«Monsieur le Président, en votre qualité de Magistrat suprême de la République, je m’en voudrais de ne pas saisir cette occasion pour vous exposer la détresse de certaines de mes co-pensionnaires de la prison de Bolé. Il s’agit spécialement des jeunes filles placées en détention provisoire pour infanticide, dont certaines attendent depuis plus de deux ans d’être présentées à un juge d’instruction. Sans pour autant cautionner de tels actes, il conviendrait de prendre en compte leur détresse, au regard du poids moral que cela représente pour elles. C’est pour cette raison qu’à mon humble avis, leur situation mériterait une attention particulière de votre part, tant il est vrai que la plupart d’entre elles n’ont personne pour se battre pour elles afin que les procédures judiciaires les concernant soient diligentées», écrivait Mme Bouaré Fily Sissoko dans sa Lettre ouverte du 26 août 2022 au Président de la Transition et aux Présidents des autres institutions de la République.
L’ancienne ministre de l’Economie et des Finances est détenue depuis plus d’un an au Centre de détention et de rééducation pour femmes de Bollé dans le cadre des dossiers dits de «l’Avion présidentiel» et du «Protocole d’achat d’équipements militaires entre le ministère de la Défense et la société Guo Star S.a.r.l».
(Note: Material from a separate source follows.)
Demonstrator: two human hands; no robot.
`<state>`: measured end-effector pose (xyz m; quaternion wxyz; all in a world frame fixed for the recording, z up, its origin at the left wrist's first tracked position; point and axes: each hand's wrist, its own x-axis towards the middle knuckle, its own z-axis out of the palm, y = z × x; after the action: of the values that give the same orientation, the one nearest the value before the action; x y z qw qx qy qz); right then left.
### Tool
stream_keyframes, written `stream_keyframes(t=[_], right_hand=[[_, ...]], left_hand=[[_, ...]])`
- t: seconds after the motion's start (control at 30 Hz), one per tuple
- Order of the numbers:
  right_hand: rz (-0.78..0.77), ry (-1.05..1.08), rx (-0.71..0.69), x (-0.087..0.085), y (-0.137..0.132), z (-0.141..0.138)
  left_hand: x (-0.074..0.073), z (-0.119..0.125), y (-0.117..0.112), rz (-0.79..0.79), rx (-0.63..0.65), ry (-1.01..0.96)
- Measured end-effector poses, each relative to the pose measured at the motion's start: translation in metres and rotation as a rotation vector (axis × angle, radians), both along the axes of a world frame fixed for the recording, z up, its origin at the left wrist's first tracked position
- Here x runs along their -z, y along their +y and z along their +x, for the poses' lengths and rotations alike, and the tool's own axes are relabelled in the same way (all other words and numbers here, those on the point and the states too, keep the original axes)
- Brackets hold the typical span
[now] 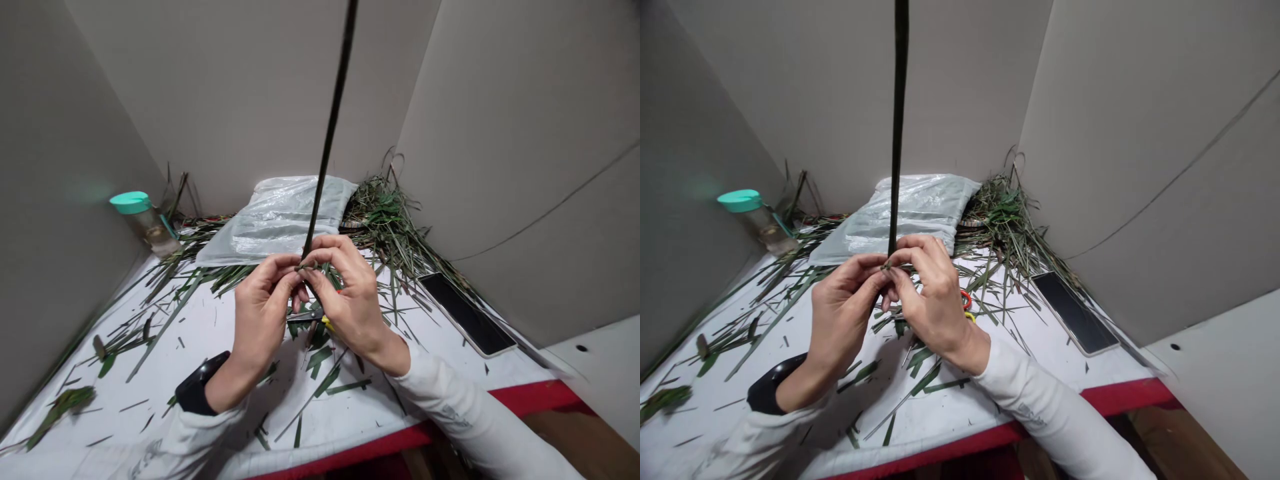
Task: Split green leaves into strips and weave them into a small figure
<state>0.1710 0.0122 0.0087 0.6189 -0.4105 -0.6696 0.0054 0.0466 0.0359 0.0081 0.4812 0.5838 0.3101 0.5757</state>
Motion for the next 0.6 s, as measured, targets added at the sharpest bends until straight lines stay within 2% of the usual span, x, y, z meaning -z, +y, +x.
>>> stream_keyframes(t=[0.23,0.6], right_hand=[[-0.012,-0.027,0.105,0.0015,0.0018,0.0001],[-0.016,-0.036,0.094,0.0036,0.0058,0.0006]], left_hand=[[0.0046,-0.0017,0.0018,0.028,0.016,0.002],[0.0059,0.001,0.0078,-0.108,0.061,-0.084]])
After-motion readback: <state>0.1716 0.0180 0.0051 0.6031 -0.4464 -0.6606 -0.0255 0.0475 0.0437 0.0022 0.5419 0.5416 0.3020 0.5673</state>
Avant cette sortie de Mme Bouaré Fily Sissoko, le ministre de la Justice et des Droits de l’homme, Mamoudou Kassogué, avait reconnu dans une Lettre circulaire adressée aux Présidents des Chambres d’accusation, Procureurs généraux, Procureurs de la République, Juges de paix à compétence étendue, la rareté des visites dans les établissements pénitentiaires des magistrats habilités. «Aussi, des cas de détentions arbitraires et de non respect du délai des détentions sont signalés. Cette situation constitue à la fois une contrainte majeure pour le respect des droits de l’homme et une bonne distribution du service public de la Justice. Elle ne favorise pas non plus la diligence dans le traitement des dossiers et empêche une meilleure maîtrise de la situation carcérale des personnes privées de liberté», souligne le ministre en charge de la Justice et des Droits de l’homme.
Le cri de cœur de Mme Bouaré sur le cas de ces jeunes dames poursuivies pour infanticide qui attendent d’être présentées à un juge d’instruction depuis plus de deux ans, interpelle mais appelle surtout à l’action. Surtout au moment où le processus de relecture du Code de procédure pénale et du Code pénal est en cours. Il ya lieu d’interroger les pratiques pour rééquilibrer les pouvoirs afin de penser à réduire ceux du magistrat instructeur. En effet, il est impératif de limiter le pouvoir du juge d’instruction qui détient, en vertu du Code de 2001, des prérogatives exorbitantes susceptibles de constituer des menaces pour les libertés individuelles.
Le futur Code de procédure pénale doit exiger du juge d’instruction d’entendre le prévenu dans un délai raisonnable après son placement sous mandat de dépôt. Aucun inculpé ne devrait faire deux mois en détention sans être interrogé au moins une fois sur le fond de l’affaire. L’inobservation de ces formalités devrait entraîner la nullité de la procédure.
Le futur Code devrait aussi prévoir l’obligation pour le personnel pénitentiaire d’alerter les responsables en charge des dossiers des détenus au niveau des différentes juridictions. Faute de quoi, ils s’exposeraient à d’éventuelles poursuites ou sanctions administratives. Pourquoi pas ?
La République vertueuse dont les jalons sont censés être posés au cours de cette période exceptionnelle de l’évolution de notre pays doit être implacable dans la lutte contre toutes les mauvaises pratiques. A commencer par celle attentatoires aux droits et à la dignité humaine.